2.2 Identification of Intravenous Immunoglobulin (IVIG) Administrations

We used RxNorm Concept Unique Identifier (RxCUI) codes (see Online Supplemental Material (OSM), Resource 1, Supplemental Table 1) to identify patients who were administered an IVIG product, extracting time stamps for infusion start times and the location of the administration, classified as either inpatient (IP) or outpatient (OP). For patients who underwent more than one IVIG administration during the study period, we assessed the median number of days between the administrations (administration cadence). Indication for IVIG administration was determined based on the primary ICD code associated with the encounter during which IVIG was administered, and indications for administration were grouped as described in Supplemental Table 2 (see OSM Resource 1). We extracted age at time of administration, sex, race/ethnicity, and insurance status at the time of administration.

2.3 Development of Computable Phenotypes

Computable phenotypes for anaphylaxis, bradycardia, tachycardia, thrombosis, and hemolysis are detailed in Supplemental Table 3 (see OSM Resource 1); the development of these computable phenotypes is described below. For each of the five AEs, we considered an ICD-based phenotype, a phenotype based on EHR-derived contextual information, such as laboratory values, medication administrations, or vital signs, and a compound phenotype that required an ICD code for the AE in combination with EHR-derived contextual information. For the three proximal AEs (anaphylaxis, tachycardia, and bradycardia), the ICD code for the AE was required to occur within the same encounter as the IVIG administration, and any EHR-derived contextual information used for the phenotype had to occur within 6 h of the IVIG administration. For the two distal AEs (thrombosis, hemolysis), the AE had to occur within 7 days of IVIG administration. R scripts were created for each computable phenotype and run against the dataset to create sub-cohorts that were evaluated as described below.

2.4 Chart Review Validation of Computable Phenotypes

To assess the validity of different computable phenotypes, we conducted a chart review of a subset of patient charts. Chart review was conducted by a group of six medical students and subspecialty fellows. For each chart, reviewers were provided with the encounter date for the IVIG administration and the type of AE that was expected to have occurred based upon the computable phenotype. The reviewers were asked to select the indication for IVIG administration, whether they thought the AE had occurred based on their review of the information in the chart. If the reviewer determined that the AE had not occurred, they were asked to record their reasoning to help inform further refinement of the computable phenotypes. To ensure concordance among reviewers, all reviewers completed a review of a random sample of 20 charts. We determined areas of discordance and reviewed results to ensure that all reviewers understood the criteria for each aspect of the chart review. Additionally, results were reviewed at study team meetings to ensure that the team agreed on the findings for the chart review.

2.5 Statistical Analysis

We summarized characteristics of the study population with medians (interquartile range (IQR)) for continuous variables and counts (percentiles) for categorical variables.

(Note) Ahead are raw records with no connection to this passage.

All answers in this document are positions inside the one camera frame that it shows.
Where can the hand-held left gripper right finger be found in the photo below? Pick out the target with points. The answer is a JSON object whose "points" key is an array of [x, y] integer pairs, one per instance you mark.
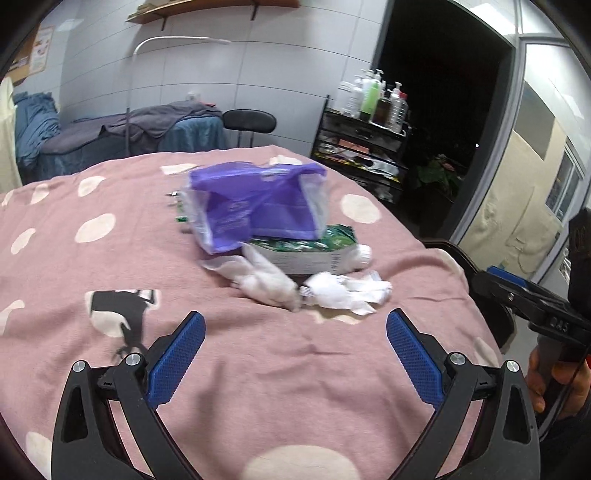
{"points": [[415, 360]]}

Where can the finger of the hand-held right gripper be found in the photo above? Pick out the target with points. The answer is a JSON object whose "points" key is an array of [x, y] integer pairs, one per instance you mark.
{"points": [[505, 273], [498, 288]]}

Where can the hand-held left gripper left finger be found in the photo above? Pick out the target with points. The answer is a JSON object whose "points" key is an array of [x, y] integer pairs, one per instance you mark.
{"points": [[178, 360]]}

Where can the black trash bin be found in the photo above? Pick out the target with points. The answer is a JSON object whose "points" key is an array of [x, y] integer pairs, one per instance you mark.
{"points": [[455, 253]]}

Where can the white tissue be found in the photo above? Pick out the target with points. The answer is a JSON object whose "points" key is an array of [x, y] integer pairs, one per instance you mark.
{"points": [[268, 281], [332, 290]]}

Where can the purple plastic bag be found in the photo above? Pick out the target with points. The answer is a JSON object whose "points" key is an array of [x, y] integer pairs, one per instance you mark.
{"points": [[240, 198]]}

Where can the person's right forearm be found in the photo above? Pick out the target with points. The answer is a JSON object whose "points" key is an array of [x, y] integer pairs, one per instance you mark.
{"points": [[568, 438]]}

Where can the person's right hand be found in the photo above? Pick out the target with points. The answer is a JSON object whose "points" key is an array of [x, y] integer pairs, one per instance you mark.
{"points": [[535, 378]]}

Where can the pink polka-dot blanket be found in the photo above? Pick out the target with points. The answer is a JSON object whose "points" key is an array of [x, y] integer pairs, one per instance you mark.
{"points": [[277, 369]]}

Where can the potted plant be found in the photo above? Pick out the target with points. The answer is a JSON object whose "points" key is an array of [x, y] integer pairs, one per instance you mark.
{"points": [[436, 175]]}

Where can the glass sliding door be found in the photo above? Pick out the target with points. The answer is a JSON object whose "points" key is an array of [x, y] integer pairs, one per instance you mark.
{"points": [[549, 138]]}

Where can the black mesh trolley cart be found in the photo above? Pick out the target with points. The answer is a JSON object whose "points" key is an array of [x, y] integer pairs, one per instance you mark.
{"points": [[364, 154]]}

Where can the clear pump bottle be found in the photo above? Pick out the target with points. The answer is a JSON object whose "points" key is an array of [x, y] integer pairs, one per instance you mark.
{"points": [[398, 113]]}

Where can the dark brown bottle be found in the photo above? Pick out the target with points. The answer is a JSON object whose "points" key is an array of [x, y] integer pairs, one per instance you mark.
{"points": [[382, 108]]}

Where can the green pump bottle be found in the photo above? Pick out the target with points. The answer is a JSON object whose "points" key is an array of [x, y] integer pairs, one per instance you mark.
{"points": [[371, 99]]}

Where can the massage bed teal skirt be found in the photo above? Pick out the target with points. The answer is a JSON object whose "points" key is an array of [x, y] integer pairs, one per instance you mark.
{"points": [[198, 134]]}

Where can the white pump bottle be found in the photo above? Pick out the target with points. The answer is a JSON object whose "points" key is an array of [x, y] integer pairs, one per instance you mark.
{"points": [[364, 92]]}

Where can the plain white bottle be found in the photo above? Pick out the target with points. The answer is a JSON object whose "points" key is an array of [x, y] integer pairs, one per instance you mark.
{"points": [[347, 99]]}

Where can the grey blanket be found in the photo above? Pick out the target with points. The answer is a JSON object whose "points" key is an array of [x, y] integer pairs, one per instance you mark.
{"points": [[147, 122]]}

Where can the black round stool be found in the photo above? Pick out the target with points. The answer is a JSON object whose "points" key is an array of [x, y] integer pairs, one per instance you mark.
{"points": [[249, 121]]}

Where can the small white jar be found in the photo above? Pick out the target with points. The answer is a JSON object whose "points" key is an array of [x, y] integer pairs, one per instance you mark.
{"points": [[192, 97]]}

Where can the white arc floor lamp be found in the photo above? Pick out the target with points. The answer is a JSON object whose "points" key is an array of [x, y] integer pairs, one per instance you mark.
{"points": [[128, 92]]}

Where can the blue bedding pile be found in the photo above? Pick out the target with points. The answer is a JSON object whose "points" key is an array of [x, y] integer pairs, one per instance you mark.
{"points": [[34, 124]]}

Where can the cream towel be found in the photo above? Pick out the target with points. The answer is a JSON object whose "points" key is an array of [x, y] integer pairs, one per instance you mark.
{"points": [[8, 138]]}

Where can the dark grey door frame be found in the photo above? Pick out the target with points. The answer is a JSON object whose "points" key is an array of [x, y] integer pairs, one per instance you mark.
{"points": [[512, 92]]}

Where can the wooden wall cabinet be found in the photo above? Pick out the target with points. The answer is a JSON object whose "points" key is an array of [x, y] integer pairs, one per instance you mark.
{"points": [[21, 69]]}

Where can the wall poster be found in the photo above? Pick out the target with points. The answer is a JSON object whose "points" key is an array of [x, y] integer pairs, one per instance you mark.
{"points": [[41, 48]]}

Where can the wooden wall shelf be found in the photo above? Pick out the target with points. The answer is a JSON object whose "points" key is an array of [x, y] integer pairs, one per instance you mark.
{"points": [[207, 7]]}

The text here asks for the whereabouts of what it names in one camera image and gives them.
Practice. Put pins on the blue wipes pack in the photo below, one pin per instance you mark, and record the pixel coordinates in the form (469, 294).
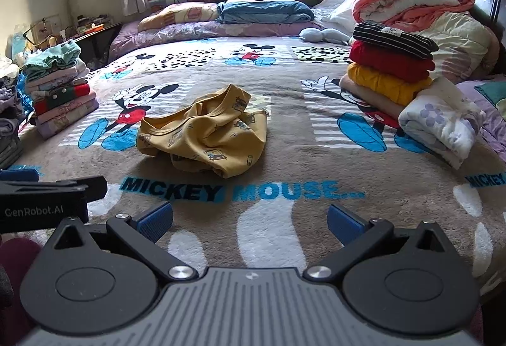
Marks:
(19, 44)

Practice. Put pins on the cartoon printed blanket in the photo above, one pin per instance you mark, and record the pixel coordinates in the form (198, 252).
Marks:
(276, 172)

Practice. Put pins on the light blue plush toy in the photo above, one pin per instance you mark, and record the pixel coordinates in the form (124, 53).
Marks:
(316, 34)

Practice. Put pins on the lilac folded clothes pile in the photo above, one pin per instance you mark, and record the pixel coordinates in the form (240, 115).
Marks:
(10, 109)

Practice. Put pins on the white sheet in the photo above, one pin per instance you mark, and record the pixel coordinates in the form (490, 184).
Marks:
(336, 14)

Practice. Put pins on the stack of folded clothes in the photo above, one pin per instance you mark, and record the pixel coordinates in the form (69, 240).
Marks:
(59, 101)

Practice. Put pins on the dark wooden headboard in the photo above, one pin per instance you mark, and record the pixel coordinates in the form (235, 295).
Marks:
(490, 2)

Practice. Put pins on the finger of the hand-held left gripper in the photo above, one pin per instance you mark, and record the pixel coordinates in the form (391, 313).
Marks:
(19, 175)
(95, 188)

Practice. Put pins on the purple patchwork quilt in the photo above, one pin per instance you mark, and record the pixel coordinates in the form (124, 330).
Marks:
(494, 121)

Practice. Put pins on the red folded garment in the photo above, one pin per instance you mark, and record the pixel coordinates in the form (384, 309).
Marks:
(387, 61)

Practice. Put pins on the blue folded blanket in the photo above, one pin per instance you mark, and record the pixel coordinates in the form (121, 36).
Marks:
(265, 12)

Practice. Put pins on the beige folded garment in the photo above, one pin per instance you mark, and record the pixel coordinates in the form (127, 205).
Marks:
(355, 93)

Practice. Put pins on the mustard folded garment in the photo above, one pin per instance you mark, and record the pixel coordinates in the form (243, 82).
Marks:
(383, 83)

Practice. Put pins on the yellow printed garment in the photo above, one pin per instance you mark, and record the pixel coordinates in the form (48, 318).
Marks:
(205, 132)

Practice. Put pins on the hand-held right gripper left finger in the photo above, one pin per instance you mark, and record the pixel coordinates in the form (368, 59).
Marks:
(156, 221)

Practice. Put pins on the black striped folded garment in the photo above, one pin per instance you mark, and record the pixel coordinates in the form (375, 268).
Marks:
(395, 40)

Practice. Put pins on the yellow patterned pillow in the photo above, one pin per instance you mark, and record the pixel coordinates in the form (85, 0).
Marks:
(178, 14)

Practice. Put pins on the white floral folded cloth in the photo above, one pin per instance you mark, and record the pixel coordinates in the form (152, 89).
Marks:
(438, 121)

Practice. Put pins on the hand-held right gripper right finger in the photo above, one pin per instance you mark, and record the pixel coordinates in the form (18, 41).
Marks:
(344, 221)

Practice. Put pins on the cream quilt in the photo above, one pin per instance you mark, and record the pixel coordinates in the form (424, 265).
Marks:
(462, 42)

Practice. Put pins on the person's maroon clothing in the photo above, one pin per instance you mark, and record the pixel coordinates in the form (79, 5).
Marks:
(17, 275)

The population-level rate of administrations per person-year was defined as the total number of IVIG administrations that occurred between the patient’s first and last IVIG administration within the study window, divided by the total person-time contributed by each patient between their first and last IVIG administration.

The sample of patients selected for chart review was based on unique IVIG administration encounters drawn at random without replacement. The sampling was stratified by encounter setting (IP vs. OP) and phenotyping approach for each AE, except for anaphylaxis, for which all putative events were reviewed. We treated the chart review results as the true value and report positive predictive value (PPV) as a measure of phenotype accuracy. While we cannot calculate true measures of sensitivity because we did not review charts of phenotype-negative individuals, we generated estimates of phenotype sensitivity. Specifically, we assumed that the different computable phenotype approaches captured all true events in the data. The number of true events was estimated by the product of the PPV and number of computable phenotype-identified AEs. The estimated sensitivity of each computable phenotype for a given AE was calculated as the proportion of estimated true events that were captured by the phenotype. All analyses were performed in R 4.0.2 [15].

3 Results

3.1 Study population

We identified 3,897 individuals who had at least one IVIG administration between 1 January 2014 and 31 December 2019, and a total of 29,968 IVIG administrations (Table 1). The median age at the earliest encounter was 47 (IQR 16, 64) years, 49% of the cohort was female, and 47% had public insurance (i.e., Medicaid and/or Medicare). The majority of IVIG administrations (68%) occurred in an OP setting. The most common indications for IVIG administration (as determined by ICD codes associated with IVIG administration encounters; more than one code could be associated with an encounter) was immunodeficiency (45%), followed by transplant (40%, including solid organ and hematopoietic transplant), autoimmune disorder (38%), and hematologic malignancy (17%). We found that 54% of patients received two or more IVIG administrations, with a median time between administrations of 28 days (IQR: 7, 38), and 11.92 unique administrations per person year, suggesting that most patients with multiple administrations received IVIG on a monthly basis.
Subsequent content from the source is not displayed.